Aim of the exercise
I need the number of lines in the following entries that hold the word "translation", and no other text.

Data provided
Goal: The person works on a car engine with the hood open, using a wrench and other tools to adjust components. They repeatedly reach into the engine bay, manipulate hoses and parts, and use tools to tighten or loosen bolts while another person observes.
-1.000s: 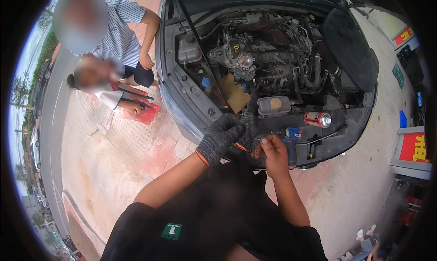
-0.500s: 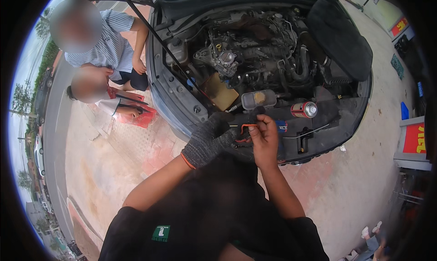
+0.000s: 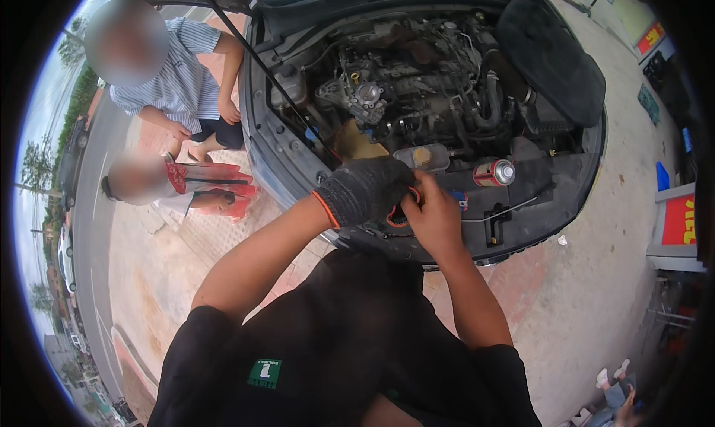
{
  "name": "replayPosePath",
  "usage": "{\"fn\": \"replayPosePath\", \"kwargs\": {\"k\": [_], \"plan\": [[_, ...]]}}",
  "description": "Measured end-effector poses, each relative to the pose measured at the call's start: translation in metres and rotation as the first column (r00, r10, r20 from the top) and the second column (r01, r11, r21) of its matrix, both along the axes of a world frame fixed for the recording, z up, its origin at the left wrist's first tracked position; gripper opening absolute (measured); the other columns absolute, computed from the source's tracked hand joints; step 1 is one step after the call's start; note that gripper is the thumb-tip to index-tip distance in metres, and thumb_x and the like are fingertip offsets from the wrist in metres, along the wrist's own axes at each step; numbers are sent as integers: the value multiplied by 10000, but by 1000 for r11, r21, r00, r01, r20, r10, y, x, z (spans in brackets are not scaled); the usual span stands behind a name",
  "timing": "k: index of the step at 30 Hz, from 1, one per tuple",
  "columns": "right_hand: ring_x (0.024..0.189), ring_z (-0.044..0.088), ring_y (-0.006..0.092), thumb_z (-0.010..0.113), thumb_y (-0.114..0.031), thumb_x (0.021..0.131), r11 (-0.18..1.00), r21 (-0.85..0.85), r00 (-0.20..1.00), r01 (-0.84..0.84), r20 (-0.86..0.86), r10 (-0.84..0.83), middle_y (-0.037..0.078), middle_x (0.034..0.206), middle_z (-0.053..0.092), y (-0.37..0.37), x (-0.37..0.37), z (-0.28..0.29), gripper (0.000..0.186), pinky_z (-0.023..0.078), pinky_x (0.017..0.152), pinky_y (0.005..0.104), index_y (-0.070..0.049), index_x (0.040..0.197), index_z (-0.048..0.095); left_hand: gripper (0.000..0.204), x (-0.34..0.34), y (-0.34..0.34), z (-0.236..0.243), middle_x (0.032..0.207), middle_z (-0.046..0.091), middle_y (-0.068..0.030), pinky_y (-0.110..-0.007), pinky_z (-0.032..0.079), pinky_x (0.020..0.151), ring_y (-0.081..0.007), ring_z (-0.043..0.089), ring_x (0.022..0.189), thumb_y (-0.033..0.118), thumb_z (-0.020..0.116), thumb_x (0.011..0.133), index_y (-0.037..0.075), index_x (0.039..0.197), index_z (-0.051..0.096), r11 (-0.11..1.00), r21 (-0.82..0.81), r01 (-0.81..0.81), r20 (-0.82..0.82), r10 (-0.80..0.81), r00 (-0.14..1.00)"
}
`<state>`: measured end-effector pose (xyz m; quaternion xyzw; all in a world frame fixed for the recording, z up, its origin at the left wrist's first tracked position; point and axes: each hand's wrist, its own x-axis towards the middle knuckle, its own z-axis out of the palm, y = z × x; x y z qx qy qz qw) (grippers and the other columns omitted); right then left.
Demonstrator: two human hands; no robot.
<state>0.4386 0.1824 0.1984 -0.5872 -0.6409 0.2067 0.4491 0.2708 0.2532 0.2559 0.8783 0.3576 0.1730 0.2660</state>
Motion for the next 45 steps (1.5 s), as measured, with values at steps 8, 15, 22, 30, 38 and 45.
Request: {"fn": "replayPosePath", "kwargs": {"k": [8,15,22,30,38,45], "plan": [[617,548,50,682,-116,924,864,-461,628,-202,-738,-247,-5,738,594,-7,2,-8,185,439,561,230,-17,850,544,400,-4,-23,-14,934,705,-203,-415,519,788,-329,692,886,354,656,867,17,1081,679,860,-429,-277,-86,267,960],[625,657,246,643,-109,889,997,-79,983,-27,-183,12,89,747,651,-22,-26,-13,95,512,578,350,-60,958,599,380,-14,-20,-57,949,709,-139,-362,518,816,-216,669,883,271,618,873,18,1151,670,622,-716,-316,-3,449,893],[715,687,311,607,-50,892,994,-16,993,-106,-52,105,119,871,686,-23,-34,-17,176,527,595,382,-80,1063,632,350,-37,-17,-71,1011,704,-94,-302,517,829,-135,636,915,213,641,919,24,1213,658,455,-888,-65,201,511,836],[721,650,336,602,-38,822,903,-417,883,105,458,108,138,861,679,-14,-10,-77,307,519,594,426,-85,1124,632,320,-24,-35,-64,1111,695,-129,-353,508,896,-193,645,1050,247,627,950,58,1204,674,449,-848,280,488,458,743],[875,661,204,522,-121,993,897,-391,288,-208,-901,-326,72,955,686,10,-4,-28,277,539,795,328,-29,1251,571,222,1,-32,-57,912,678,-149,-437,487,831,-323,649,897,239,632,846,40,912,701,876,108,470,21,-474,880],[1059,643,194,621,-125,925,863,-470,805,-183,-575,-143,94,1143,680,-9,27,-112,274,492,949,318,-12,1173,654,221,25,-39,-30,876,693,-192,-440,502,796,-342,665,857,174,605,815,0,885,722,896,25,444,-33,-443,896]]}}
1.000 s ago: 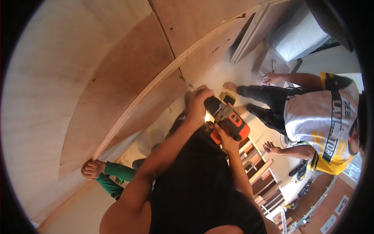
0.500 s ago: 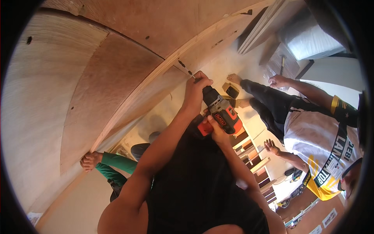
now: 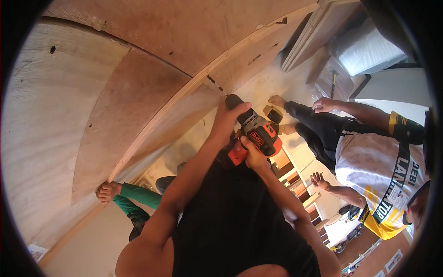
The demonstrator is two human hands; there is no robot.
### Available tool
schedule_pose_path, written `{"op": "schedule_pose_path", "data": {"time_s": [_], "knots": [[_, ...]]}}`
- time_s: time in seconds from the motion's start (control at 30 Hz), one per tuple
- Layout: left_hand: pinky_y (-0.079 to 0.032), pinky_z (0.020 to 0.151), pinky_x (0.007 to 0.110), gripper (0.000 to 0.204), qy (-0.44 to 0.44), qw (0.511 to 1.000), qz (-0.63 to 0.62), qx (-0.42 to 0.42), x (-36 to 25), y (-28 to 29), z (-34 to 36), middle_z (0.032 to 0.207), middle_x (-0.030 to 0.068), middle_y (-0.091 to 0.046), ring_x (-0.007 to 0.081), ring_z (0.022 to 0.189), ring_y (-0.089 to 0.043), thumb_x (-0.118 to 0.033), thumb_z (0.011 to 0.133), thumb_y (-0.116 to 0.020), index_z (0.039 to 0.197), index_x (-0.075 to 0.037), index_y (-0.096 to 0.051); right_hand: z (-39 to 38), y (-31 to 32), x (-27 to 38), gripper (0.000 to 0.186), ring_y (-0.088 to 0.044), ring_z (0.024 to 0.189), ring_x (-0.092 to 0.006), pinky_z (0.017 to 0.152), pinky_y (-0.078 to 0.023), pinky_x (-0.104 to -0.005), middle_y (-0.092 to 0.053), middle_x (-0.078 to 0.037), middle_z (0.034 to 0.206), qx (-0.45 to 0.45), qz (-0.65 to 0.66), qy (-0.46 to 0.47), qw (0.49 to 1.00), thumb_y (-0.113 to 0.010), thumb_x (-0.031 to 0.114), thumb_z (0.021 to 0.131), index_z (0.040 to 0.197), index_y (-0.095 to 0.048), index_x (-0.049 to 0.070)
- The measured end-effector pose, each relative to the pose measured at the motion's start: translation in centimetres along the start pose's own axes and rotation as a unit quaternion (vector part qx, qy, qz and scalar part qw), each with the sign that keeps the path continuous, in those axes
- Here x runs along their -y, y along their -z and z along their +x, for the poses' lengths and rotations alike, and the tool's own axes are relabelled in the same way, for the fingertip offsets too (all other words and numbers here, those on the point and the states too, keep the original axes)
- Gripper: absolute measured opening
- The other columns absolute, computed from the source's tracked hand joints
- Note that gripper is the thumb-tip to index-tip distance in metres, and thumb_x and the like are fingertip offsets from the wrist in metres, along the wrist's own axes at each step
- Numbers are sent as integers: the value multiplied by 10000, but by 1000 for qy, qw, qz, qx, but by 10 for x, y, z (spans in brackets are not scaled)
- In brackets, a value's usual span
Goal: The person installs thin wood trim and panels onto a ceiling structure by aligning the pieces and driving screws using a power drill.
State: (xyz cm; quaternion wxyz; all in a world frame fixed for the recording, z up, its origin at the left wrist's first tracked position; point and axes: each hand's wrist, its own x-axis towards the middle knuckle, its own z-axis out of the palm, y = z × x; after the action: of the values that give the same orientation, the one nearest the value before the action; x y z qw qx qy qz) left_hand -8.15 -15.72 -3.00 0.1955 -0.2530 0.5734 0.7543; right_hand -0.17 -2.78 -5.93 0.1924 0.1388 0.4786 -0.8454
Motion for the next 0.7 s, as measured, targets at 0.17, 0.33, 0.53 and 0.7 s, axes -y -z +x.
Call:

Exercise result
2